Thursday, March 22, 2012

CIL 2012 Day 2 - Open Source Trends & Migration


This session consisted of two different presentations. The first presentation was presented by long-time Computers in Libraries veteran Marshall Breeding, Director of Innovative Technologies and Research at Vanderbilt University. Mr. Breeding provided a good, balanced overview of the library automation system scene looking at the differences between the proprietary and the open source offerings and looking at the satisfaction that different libraries have with the different systems.

First, Mr. Breeding provided some context pointing out the move (at least among academic libraries) away from conventional Integrated Library Systems (ILS) to broader Library Services Platforms as well as several of the reasons and consequences of this kind of move.

Next he showed some of the results of the most recent survey he has done of libraries and pointed out several trends. First of these was that although open source systems are trending in popularity, it has been a gradual trend, and is not any kind of huge rush away from proprietary systems.

Interestingly of the libraries surveyed, only the ones that are currently running open source systems are really enthusiastic as a whole about open source solutions. The users of the proprietary systems, by and large, are not expressing much excitement about the promise of open source solutions.

Of all of those using systems of any kind, it's the quality of support that makes the libraries satisfied or dissatisfied with the systems. The libraries that are happiest with an open source solution are those that installed it themselves, and consequently have considerable internal knowledge of the system as a result. However libraries running the exact same system that are getting support from a company that they find inadequate to the task are unhappy with the system.

Mr. Breeding then looked at the profit models for both open source and proprietary systems pointing out that generally open source is not a nonprofit endeavor, but a commercial endeavor. The open source support companies mainly use a different revenue model, charging for data conversion, installation, configuration, training, support and hosting. A proprietary system might cover many of these costs in a license fee and not break them out as much. Proprietary systems do seem to have a much larger cohort of full-time developers than open source vendors, although most open source vendors have a respectable 15 or so full time developers on staff.
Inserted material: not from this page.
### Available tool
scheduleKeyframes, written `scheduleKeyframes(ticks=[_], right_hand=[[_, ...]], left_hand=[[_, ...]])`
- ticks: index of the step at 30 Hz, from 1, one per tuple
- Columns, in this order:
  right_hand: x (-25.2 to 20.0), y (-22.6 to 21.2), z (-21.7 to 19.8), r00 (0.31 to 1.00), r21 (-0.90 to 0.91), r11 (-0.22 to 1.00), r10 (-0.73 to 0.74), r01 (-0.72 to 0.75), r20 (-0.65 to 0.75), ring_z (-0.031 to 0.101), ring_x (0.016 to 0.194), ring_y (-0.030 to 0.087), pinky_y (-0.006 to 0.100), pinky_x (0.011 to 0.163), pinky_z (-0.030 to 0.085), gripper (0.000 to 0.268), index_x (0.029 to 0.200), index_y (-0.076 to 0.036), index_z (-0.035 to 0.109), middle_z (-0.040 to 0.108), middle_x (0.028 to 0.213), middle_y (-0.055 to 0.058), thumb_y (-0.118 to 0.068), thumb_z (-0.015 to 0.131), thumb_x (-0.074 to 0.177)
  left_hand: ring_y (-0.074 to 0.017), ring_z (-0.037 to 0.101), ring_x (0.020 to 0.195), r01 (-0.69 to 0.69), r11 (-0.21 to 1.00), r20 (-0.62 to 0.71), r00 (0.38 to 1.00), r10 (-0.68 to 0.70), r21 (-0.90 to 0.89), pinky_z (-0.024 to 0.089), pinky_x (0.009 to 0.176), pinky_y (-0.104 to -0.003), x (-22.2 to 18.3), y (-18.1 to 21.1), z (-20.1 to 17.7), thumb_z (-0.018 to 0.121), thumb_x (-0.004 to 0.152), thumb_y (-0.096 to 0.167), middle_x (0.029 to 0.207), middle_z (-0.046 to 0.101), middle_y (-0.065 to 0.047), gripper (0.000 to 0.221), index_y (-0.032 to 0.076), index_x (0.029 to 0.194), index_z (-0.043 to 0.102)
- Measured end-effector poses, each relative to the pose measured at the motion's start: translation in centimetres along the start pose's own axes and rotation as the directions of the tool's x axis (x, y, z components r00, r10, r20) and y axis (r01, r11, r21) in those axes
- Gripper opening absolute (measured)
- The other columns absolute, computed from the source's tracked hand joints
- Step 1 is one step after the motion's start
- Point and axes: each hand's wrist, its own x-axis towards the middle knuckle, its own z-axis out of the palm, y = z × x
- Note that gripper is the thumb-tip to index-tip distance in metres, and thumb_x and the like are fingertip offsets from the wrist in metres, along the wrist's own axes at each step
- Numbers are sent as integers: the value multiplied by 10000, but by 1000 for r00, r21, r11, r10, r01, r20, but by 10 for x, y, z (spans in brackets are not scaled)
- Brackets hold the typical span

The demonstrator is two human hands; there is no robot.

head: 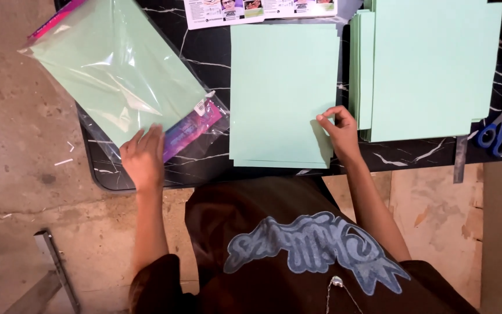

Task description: The person stacks sheets of green paper on a table by hand, taking them from one pile and placing them onto another.

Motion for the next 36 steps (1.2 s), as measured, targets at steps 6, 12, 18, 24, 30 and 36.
scheduleKeyframes(ticks=[6, 12, 18, 24, 30, 36], right_hand=[[-1, -4, -1, 996, -134, 987, 85, -88, -32, 353, 724, 25, 211, 606, 296, 134, 979, -113, 623, 464, 830, -83, -97, 756, 976], [0, -12, 0, 995, -71, 993, 95, -93, 15, 404, 721, 13, 205, 589, 327, 167, 958, -135, 556, 509, 854, -91, -114, 719, 988], [3, -1, -5, 999, -99, 995, 28, -23, 42, 416, 763, 8, 196, 633, 344, 176, 965, -127, 554, 508, 875, -94, -111, 726, 1000], [-1, -15, -2, 998, -122, 992, 43, -36, 50, 361, 697, 4, 199, 589, 309, 171, 952, -127, 549, 497, 862, -101, -113, 714, 995], [-1, -10, -4, 998, -119, 993, 19, -11, 65, 372, 696, 1, 192, 607, 314, 175, 960, -121, 551, 491, 858, -99, -97, 719, 1001], [-4, -24, 5, 990, 33, 991, 124, -126, 60, 476, 722, 18, 203, 599, 388, 174, 945, -119, 535, 556, 860, -80, -85, 704, 964]], left_hand=[[-169, 748, 1020, -55, 997, 4, 998, 55, -48, 449, 986, -370, 17, 1, -29, 762, 1052, 199, 1054, 781, -21, 86, 125, 1089, 785], [-184, 731, 900, 25, 997, 176, 984, -11, -76, 484, 911, -401, 32, 5, -53, 785, 979, 238, 992, 784, -19, 76, 172, 1013, 801], [-366, 701, 827, 223, 971, 503, 851, -149, -89, 547, 721, -475, 55, 15, -86, 743, 924, 264, 928, 756, -112, 143, 153, 1009, 768], [-390, 723, 811, 141, 989, 504, 852, -142, 41, 560, 724, -475, 60, 16, -85, 686, 1027, 230, 897, 753, -146, 149, 93, 1075, 653], [-365, 594, 455, 422, 876, 852, 522, -24, -234, 540, 468, -417, 109, 88, -223, 702, 932, 163, 995, 818, -6, 285, 150, 1216, 683], [-111, 723, 804, 313, 241, 362, 424, 830, -919, 627, 702, -259, 176, 121, -247, 708, 898, 171, 954, 745, -22, 270, 106, 1155, 659]])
Finally Mr. Breeding pointed out that from a flexibility and usefulness standpoint, an open API was much more powerful than just having the system written in open code. If the system was not written with hooks that can be taken advantage of and it's open source, for many library purposes it will not be as open and useful as a proprietary system that does have an open and available API that can be used for more advanced projects.

Mr. Breeding was followed by Irene McDermott of Crowel Public Library in San Marino, California. In Ms. McDermott's presentation she described their rapid transition from a proprietary system to an open source system (in this case from Dynix Horizon to Koha).

Her library (a municipal library) bought Dynix Horizon in 2006 a few months before Sirsi bought Dynix, and then killed off Horizon. This did not please the library (which had decided against Sirsi Unicorn) and when, in early 2011 the city of Crowel decided it really needed to cut the budget, the library was charged with finding a cheaper alternative before August of that year. The library decided initially on the more expensive of a couple options (Polaris), but the city, wanting to save as much money as possible, told the library to go with the cheapest option, Koha as supported by LibLime.

Ms. McDermott described the rather breakneck pace at which they made the transition and then pointed out several features of the system that she and her staff have found frustrating or annoying. Overall, however, she seemed satisfied with how everything turned out in that the library was able to the transition and keep functioning without having to suffer staff cuts.

In her presentation Ms. McDermott mentioned that Koha as supported by LibLime had some proprietary portions that had been developed by LibLime. This was countered as inaccurate by a representative from LibLime who stated that they were opening that code. An open source advocate in the audience argued that this really wasn't open until it was out, starting a brief argument about what makes something open source, an argument that for better or worse didn't really reflect well on the open source community (I say this as someone typing this in an open source application running an open source operating system).

Although this session wasn't immediately useful to me, it did provide some insight into the state of library automation systems at the present time and was definitely worth my while.